* [TASK DESCRIPTION] Set down the data below from its first line to the line holding "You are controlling", inclusive; omit all pictures.
Segment Start: RECORDS PROVIDED
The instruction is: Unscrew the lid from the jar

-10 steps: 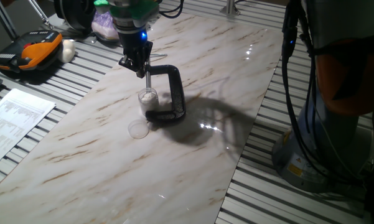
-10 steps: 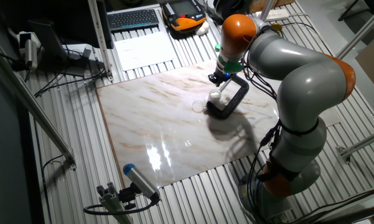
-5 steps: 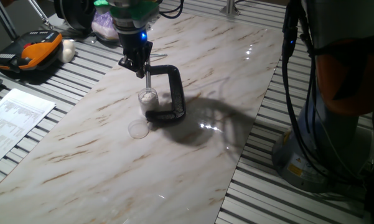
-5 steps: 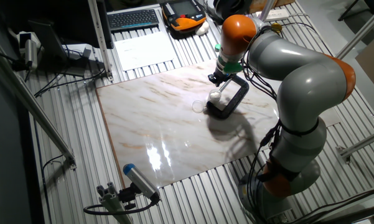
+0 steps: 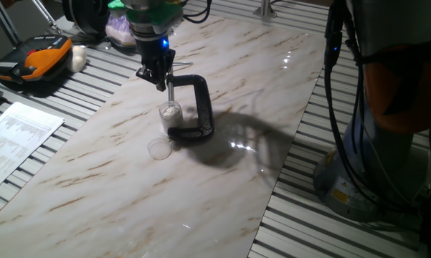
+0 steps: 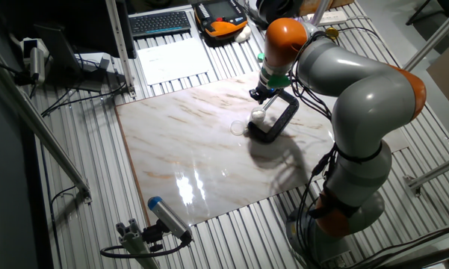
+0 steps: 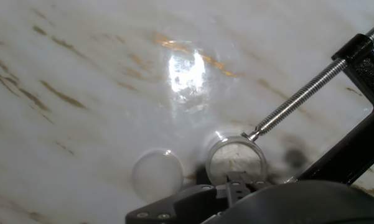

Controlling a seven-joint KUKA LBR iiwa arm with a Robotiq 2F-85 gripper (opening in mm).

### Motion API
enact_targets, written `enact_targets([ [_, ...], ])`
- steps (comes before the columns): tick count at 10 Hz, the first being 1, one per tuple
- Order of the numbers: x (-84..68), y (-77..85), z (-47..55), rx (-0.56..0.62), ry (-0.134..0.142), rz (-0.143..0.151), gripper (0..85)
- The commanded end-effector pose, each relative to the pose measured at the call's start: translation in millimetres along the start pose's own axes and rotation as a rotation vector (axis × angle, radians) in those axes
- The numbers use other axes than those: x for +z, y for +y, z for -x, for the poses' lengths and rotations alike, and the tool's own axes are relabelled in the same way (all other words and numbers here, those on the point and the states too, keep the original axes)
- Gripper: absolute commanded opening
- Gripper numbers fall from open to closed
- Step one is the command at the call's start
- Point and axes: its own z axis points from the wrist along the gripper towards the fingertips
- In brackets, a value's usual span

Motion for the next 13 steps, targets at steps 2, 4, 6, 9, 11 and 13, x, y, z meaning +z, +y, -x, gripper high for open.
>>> enact_targets([
  [2, 0.9, -1.3, 1.0, -0.001, 0.000, 0.003, 0.0],
  [4, -0.1, -0.9, 0.1, -0.001, 0.006, 0.009, 0.0],
  [6, 0.3, -0.3, -0.3, 0.007, 0.014, 0.018, 0.0],
  [9, 0.4, -0.3, -0.2, 0.006, 0.012, 0.007, 0.0],
  [11, 0.1, -1.5, 1.0, 0.005, 0.008, -0.001, 0.0],
  [13, -1.3, -0.6, 1.1, 0.006, 0.008, -0.001, 0.0],
])
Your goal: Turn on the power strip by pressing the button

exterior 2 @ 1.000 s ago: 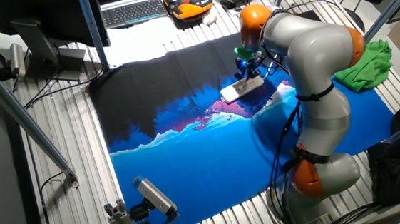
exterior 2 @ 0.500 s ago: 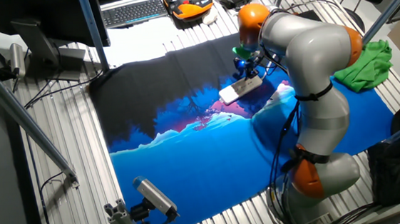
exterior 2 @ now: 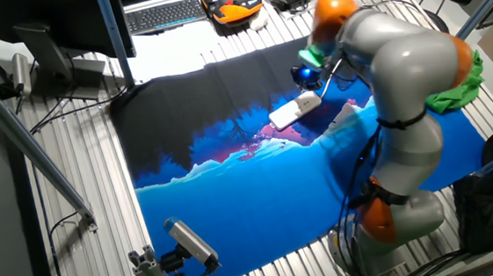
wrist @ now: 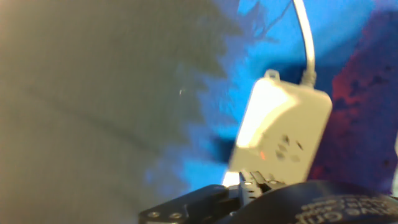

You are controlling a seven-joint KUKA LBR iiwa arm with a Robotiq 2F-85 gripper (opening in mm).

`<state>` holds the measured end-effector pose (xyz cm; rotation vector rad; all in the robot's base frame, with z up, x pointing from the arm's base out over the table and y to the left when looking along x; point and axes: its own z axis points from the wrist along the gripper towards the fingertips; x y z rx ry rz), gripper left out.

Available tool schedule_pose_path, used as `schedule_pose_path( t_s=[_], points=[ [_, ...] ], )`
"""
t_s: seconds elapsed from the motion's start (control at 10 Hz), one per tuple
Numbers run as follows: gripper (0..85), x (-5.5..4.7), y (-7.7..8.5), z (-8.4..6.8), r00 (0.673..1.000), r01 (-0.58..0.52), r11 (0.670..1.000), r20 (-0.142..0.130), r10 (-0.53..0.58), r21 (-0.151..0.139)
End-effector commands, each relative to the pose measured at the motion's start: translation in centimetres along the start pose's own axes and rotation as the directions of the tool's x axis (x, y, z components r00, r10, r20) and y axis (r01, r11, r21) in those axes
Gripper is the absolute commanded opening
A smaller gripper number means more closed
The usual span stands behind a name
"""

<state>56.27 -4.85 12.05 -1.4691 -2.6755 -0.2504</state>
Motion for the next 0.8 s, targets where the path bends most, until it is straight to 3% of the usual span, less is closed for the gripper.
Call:
schedule_pose_path(
  t_s=[0.0, 0.1, 0.2, 0.4, 0.5, 0.6, 0.7],
  points=[
    [0.0, 1.8, 0.0, -6.9, 0.975, 0.223, 0.975, -0.017, -0.223, -0.001],
    [0.0, 2.9, -0.4, -7.8, 0.948, 0.317, 0.948, -0.007, -0.317, 0.031],
    [0.0, 4.0, -0.8, -8.5, 0.907, 0.422, 0.906, -0.015, -0.422, 0.035],
    [0.0, 6.0, -1.3, -9.5, 0.796, 0.604, 0.793, -0.009, -0.605, 0.084],
    [0.0, 6.7, -1.2, -9.7, 0.752, 0.651, 0.747, 0.02, -0.659, 0.131],
    [0.0, 7.0, -1.0, -9.7, 0.688, 0.709, 0.682, 0.035, -0.724, 0.181],
    [0.0, 7.2, -0.8, -9.7, 0.655, 0.739, 0.648, 0.026, -0.755, 0.184]
  ],
)
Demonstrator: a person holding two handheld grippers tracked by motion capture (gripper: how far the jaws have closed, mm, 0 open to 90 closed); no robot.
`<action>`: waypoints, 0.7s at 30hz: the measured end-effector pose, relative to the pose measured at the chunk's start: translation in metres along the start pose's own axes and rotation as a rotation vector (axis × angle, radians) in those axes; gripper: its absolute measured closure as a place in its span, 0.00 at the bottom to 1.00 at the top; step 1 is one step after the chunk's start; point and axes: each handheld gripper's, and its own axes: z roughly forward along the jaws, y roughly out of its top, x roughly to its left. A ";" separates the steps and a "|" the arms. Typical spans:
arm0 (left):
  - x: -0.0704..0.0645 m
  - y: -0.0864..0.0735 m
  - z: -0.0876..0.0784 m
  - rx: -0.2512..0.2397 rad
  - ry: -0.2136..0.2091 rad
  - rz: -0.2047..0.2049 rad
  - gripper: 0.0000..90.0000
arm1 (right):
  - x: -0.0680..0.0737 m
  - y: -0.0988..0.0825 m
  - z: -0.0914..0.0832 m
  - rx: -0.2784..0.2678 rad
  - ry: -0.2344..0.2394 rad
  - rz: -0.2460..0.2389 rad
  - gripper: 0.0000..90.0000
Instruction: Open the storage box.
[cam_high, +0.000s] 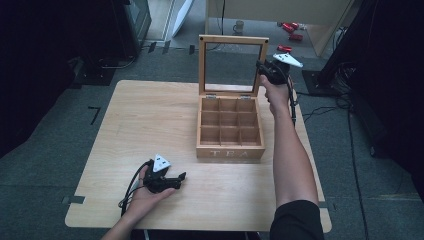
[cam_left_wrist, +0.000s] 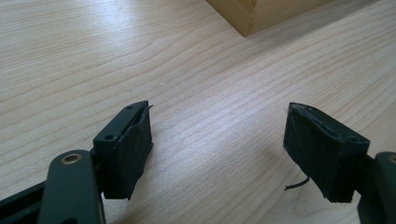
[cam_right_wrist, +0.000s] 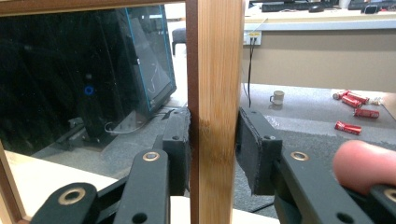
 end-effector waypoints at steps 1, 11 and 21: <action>0.000 0.000 0.000 0.000 -0.002 -0.002 0.26 | 0.000 0.001 0.001 0.007 -0.003 0.003 0.74; -0.001 0.000 0.000 0.011 0.042 0.010 0.23 | 0.004 0.006 0.008 0.048 -0.054 0.002 0.74; -0.001 -0.001 0.000 0.008 0.041 0.009 0.23 | 0.006 0.008 0.018 0.075 -0.092 0.012 0.75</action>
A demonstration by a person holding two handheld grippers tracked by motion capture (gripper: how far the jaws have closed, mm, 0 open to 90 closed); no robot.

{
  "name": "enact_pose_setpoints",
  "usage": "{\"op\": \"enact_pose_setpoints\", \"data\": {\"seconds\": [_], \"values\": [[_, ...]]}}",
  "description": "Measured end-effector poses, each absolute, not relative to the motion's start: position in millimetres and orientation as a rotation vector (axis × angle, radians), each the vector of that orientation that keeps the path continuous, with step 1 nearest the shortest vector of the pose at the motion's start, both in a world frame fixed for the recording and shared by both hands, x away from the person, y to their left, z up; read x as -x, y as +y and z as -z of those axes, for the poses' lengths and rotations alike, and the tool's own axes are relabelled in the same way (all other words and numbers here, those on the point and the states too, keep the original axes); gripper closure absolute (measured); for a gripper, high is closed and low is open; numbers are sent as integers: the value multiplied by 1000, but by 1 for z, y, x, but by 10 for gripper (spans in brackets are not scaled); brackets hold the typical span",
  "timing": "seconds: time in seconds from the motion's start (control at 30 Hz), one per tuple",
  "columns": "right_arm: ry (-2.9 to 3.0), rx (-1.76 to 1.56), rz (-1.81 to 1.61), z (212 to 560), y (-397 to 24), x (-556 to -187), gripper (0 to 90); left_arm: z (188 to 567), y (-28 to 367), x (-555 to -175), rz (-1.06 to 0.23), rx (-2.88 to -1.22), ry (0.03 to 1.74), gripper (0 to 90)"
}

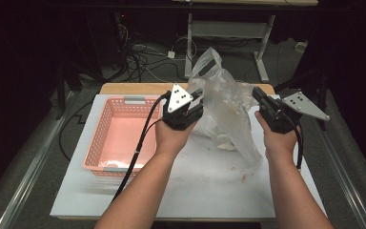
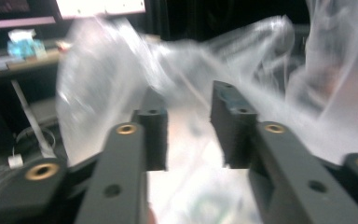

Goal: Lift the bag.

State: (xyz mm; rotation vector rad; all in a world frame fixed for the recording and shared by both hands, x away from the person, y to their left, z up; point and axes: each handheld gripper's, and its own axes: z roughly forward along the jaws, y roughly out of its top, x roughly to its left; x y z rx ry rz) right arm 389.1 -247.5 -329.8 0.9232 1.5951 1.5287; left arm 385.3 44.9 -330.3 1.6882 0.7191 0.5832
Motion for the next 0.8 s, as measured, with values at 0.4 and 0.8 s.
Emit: {"op": "enact_pose_setpoints", "data": {"seconds": [0.4, 0.8], "values": [[1639, -922, -1502, 345, -247, -384, 900, 363, 75, -332, -486, -1736, 742, 383], [1653, -905, -1510, 344, -250, -373, 884, 403, 84, -314, -338, -1862, 810, 89]]}}
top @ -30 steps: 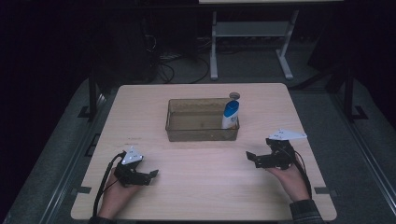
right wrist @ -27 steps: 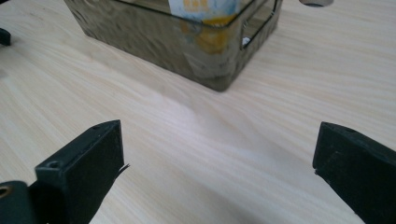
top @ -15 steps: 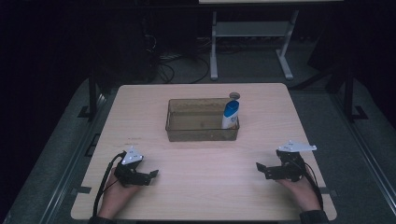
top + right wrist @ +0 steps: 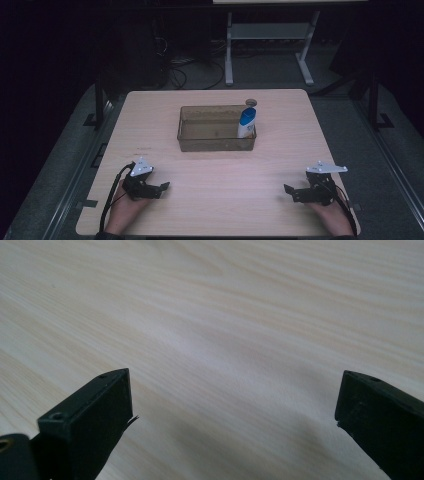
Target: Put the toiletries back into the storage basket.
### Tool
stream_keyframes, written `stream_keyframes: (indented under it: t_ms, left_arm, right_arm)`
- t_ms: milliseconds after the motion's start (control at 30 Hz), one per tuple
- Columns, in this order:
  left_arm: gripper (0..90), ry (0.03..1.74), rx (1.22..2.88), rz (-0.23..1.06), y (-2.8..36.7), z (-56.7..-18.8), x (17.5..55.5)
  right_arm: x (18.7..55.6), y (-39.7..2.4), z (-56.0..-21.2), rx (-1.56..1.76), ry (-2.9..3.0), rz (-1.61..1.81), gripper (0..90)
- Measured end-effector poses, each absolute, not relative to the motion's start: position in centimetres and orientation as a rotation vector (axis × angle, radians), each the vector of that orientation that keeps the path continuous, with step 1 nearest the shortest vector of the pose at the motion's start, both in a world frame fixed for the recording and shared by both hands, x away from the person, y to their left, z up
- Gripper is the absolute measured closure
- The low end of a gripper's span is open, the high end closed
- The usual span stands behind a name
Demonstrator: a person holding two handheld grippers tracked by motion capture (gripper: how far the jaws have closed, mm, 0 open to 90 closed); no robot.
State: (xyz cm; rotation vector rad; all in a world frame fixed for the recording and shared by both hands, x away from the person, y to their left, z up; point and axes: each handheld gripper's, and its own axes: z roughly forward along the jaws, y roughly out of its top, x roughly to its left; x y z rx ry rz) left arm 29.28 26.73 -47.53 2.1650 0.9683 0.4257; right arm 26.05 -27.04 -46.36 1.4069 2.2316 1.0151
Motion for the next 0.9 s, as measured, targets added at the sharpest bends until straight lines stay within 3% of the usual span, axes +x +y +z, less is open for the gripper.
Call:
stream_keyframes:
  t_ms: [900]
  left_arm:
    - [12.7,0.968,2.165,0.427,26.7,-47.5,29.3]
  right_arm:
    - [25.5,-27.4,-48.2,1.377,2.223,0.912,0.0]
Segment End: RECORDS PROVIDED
* [SOLUTION]
The instruction is: Unscrew the lid from the jar

-10 steps: 
-10 steps: 
-5 steps: 
-5 steps: 
+0 steps: 
+0 steps: 
+0 steps: 

Controlling a seven-joint KUKA LBR iiwa arm with a Robotiq 2F-85 gripper (opening in mm).

### Motion API
enact_targets, written `enact_targets([ [_, ...], ])`
- steps (comes before the columns): tick count at 10 Hz, the first being 1, one per tuple
- Order of the numbers: x (-84..68), y (-77..85), z (-47..55), rx (-0.56..0.62), ry (-0.134..0.142), rz (-0.143..0.151), gripper (0..85)
- The commanded end-effector pose, each relative to the pose measured at the call's start: translation in millimetres along the start pose's own axes and rotation as a rotation vector (axis × angle, radians) in those axes
- The numbers use other axes than those: x for +z, y for +y, z for -x, for the poses' lengths and rotations alike, and the tool's own axes are relabelled in the same way (all other words and numbers here, those on the point and the states too, keep the original axes)
- Gripper: absolute commanded opening
- Gripper numbers fall from open to closed
- Step one is the command at the call's start
- Point and axes: its own z axis points from the wrist along the gripper towards the fingertips
- In brackets, a value's usual span

Motion for the next 13 steps, targets at steps 2, 4, 6, 9, 11 and 13, x, y, z meaning +z, +y, -x, gripper high for open.
>>> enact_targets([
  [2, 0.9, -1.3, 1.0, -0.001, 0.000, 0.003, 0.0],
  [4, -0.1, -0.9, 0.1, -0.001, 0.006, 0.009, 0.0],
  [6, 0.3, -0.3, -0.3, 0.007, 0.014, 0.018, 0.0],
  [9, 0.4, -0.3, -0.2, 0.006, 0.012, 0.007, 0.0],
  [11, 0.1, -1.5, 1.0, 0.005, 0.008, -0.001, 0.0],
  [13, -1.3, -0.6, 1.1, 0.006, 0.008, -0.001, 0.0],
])
Your goal: Turn on the power strip by pressing the button

exterior 2 @ 1.000 s ago: 
exterior 2 @ 0.500 s ago: 
exterior 2 @ now: 
wrist @ now: 

You are controlling a seven-joint KUKA LBR iiwa arm with a Robotiq 2F-85 gripper (opening in mm).

This completes the answer.